[[ Given data open ]]

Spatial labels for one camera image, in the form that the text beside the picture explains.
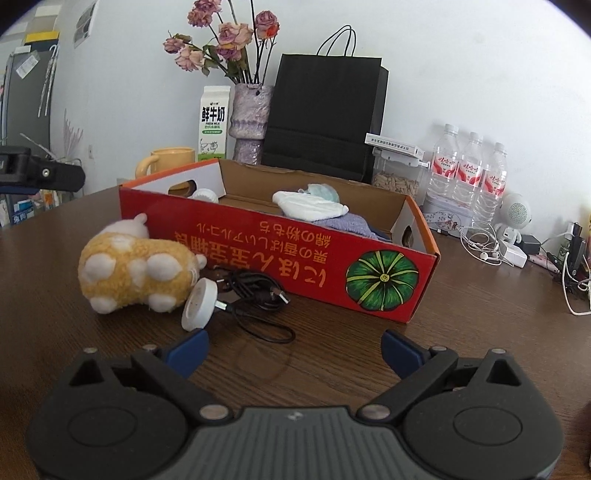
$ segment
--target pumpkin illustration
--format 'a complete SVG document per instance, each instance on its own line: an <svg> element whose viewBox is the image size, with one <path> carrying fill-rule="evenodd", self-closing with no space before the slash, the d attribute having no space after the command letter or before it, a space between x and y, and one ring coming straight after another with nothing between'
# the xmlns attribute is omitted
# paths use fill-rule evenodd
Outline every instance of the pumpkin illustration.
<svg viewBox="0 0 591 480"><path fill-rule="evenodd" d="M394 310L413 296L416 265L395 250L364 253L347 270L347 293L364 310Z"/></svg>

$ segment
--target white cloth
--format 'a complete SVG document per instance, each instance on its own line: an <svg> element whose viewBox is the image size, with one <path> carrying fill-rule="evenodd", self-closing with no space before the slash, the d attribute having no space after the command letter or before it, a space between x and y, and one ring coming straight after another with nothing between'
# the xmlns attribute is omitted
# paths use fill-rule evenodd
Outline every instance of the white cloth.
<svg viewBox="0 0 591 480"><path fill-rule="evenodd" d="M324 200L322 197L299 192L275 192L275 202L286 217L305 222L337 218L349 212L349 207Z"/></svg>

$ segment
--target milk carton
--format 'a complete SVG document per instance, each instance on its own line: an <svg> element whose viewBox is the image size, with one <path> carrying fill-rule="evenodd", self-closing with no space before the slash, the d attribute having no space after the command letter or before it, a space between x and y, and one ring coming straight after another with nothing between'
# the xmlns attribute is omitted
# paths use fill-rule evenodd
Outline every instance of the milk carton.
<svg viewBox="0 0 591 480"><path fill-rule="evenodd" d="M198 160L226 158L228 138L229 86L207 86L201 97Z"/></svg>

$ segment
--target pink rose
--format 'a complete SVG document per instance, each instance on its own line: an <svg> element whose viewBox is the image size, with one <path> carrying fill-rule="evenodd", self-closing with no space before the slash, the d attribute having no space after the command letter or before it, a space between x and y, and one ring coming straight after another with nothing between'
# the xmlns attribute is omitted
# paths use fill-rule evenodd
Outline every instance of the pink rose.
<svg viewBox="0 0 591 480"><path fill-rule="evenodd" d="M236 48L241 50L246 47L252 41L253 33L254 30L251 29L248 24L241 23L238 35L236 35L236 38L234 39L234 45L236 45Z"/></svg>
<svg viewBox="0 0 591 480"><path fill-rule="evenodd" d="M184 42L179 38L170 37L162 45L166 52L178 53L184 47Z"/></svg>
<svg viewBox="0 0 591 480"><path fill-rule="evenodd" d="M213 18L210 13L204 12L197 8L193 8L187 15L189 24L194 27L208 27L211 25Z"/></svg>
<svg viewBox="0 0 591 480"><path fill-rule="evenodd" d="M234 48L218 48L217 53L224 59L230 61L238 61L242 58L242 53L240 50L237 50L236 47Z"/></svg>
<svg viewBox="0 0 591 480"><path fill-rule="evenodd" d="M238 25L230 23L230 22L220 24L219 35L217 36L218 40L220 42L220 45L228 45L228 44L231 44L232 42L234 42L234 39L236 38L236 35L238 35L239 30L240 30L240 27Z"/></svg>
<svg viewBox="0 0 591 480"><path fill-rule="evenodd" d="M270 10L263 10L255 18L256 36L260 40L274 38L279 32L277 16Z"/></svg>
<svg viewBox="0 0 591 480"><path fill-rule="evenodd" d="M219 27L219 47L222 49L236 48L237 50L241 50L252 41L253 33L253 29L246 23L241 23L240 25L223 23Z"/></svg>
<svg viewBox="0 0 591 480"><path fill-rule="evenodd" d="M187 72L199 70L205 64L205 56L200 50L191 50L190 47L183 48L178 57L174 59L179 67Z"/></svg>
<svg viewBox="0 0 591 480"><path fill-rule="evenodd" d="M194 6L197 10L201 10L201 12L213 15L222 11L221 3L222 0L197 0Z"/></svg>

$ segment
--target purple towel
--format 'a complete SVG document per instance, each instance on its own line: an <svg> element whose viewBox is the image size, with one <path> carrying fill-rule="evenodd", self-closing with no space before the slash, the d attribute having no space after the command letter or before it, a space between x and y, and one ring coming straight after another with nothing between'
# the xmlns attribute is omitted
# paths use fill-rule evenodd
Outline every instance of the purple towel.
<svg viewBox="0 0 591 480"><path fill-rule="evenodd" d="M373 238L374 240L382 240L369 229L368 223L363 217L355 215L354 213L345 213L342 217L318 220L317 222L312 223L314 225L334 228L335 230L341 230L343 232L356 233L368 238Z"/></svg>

[[ Given data closed ]]

▸ **Exercise details**
Give back the records above word for word, minus any image they hold.

▸ **Output of the exercise**
Spatial labels for one camera image, in the form that the text beside the picture explains.
$ segment
--target pumpkin illustration
--format 'a complete SVG document per instance, each instance on its own line: an <svg> element whose viewBox is the image size, with one <path> carrying fill-rule="evenodd", self-closing with no space before the slash, the d attribute having no space after the command letter or before it, a space between x and y, and one ring coming straight after another with nothing between'
# the xmlns attribute is omitted
# paths use fill-rule evenodd
Outline every instance of the pumpkin illustration.
<svg viewBox="0 0 591 480"><path fill-rule="evenodd" d="M394 310L413 296L416 265L395 250L364 253L347 270L347 293L364 310Z"/></svg>

$ segment
--target white cloth
--format 'a complete SVG document per instance, each instance on its own line: an <svg> element whose viewBox is the image size, with one <path> carrying fill-rule="evenodd", self-closing with no space before the slash, the d attribute having no space after the command letter or before it, a space between x and y, and one ring coming straight after another with nothing between'
# the xmlns attribute is omitted
# paths use fill-rule evenodd
Outline every instance of the white cloth.
<svg viewBox="0 0 591 480"><path fill-rule="evenodd" d="M324 200L322 197L299 192L275 192L275 202L286 217L305 222L337 218L349 212L349 207Z"/></svg>

$ segment
--target milk carton
--format 'a complete SVG document per instance, each instance on its own line: an <svg> element whose viewBox is the image size, with one <path> carrying fill-rule="evenodd", self-closing with no space before the slash, the d attribute having no space after the command letter or before it, a space between x and y, and one ring coming straight after another with nothing between'
# the xmlns attribute is omitted
# paths use fill-rule evenodd
Outline every instance of the milk carton.
<svg viewBox="0 0 591 480"><path fill-rule="evenodd" d="M198 160L226 158L228 138L229 86L207 86L201 97Z"/></svg>

$ segment
--target pink rose
--format 'a complete SVG document per instance, each instance on its own line: an <svg> element whose viewBox is the image size, with one <path> carrying fill-rule="evenodd", self-closing with no space before the slash, the d attribute having no space after the command letter or before it, a space between x and y, and one ring coming straight after another with nothing between'
# the xmlns attribute is omitted
# paths use fill-rule evenodd
Outline every instance of the pink rose.
<svg viewBox="0 0 591 480"><path fill-rule="evenodd" d="M236 48L241 50L246 47L252 41L253 33L254 30L251 29L248 24L241 23L238 35L236 35L236 38L234 39L234 45L236 45Z"/></svg>
<svg viewBox="0 0 591 480"><path fill-rule="evenodd" d="M184 42L179 38L170 37L162 45L166 52L178 53L184 47Z"/></svg>
<svg viewBox="0 0 591 480"><path fill-rule="evenodd" d="M213 18L210 13L204 12L197 8L193 8L187 15L189 24L194 27L208 27L211 25Z"/></svg>
<svg viewBox="0 0 591 480"><path fill-rule="evenodd" d="M234 48L218 48L217 53L224 59L230 61L238 61L242 58L242 53L240 50L237 50L236 47Z"/></svg>
<svg viewBox="0 0 591 480"><path fill-rule="evenodd" d="M238 25L230 23L230 22L220 24L219 35L217 36L218 40L220 42L220 45L228 45L228 44L231 44L232 42L234 42L234 39L236 38L236 35L238 35L239 30L240 30L240 27Z"/></svg>
<svg viewBox="0 0 591 480"><path fill-rule="evenodd" d="M270 10L263 10L255 18L256 36L260 40L274 38L279 32L277 16Z"/></svg>
<svg viewBox="0 0 591 480"><path fill-rule="evenodd" d="M219 27L219 47L222 49L236 48L237 50L241 50L252 41L253 33L253 29L246 23L241 23L240 25L223 23Z"/></svg>
<svg viewBox="0 0 591 480"><path fill-rule="evenodd" d="M187 72L199 70L205 64L205 56L200 50L191 50L190 47L183 48L178 57L174 59L179 67Z"/></svg>
<svg viewBox="0 0 591 480"><path fill-rule="evenodd" d="M194 6L197 10L201 10L201 12L213 15L222 11L221 3L222 0L197 0Z"/></svg>

$ segment
--target purple towel
--format 'a complete SVG document per instance, each instance on its own line: an <svg> element whose viewBox is the image size, with one <path> carrying fill-rule="evenodd", self-closing with no space before the slash, the d attribute having no space after the command letter or before it, a space between x and y, and one ring coming straight after another with nothing between'
# the xmlns attribute is omitted
# paths use fill-rule evenodd
Outline every instance of the purple towel.
<svg viewBox="0 0 591 480"><path fill-rule="evenodd" d="M373 238L374 240L382 240L369 229L368 223L363 217L355 215L354 213L345 213L342 217L318 220L317 222L312 223L314 225L334 228L335 230L341 230L343 232L356 233L368 238Z"/></svg>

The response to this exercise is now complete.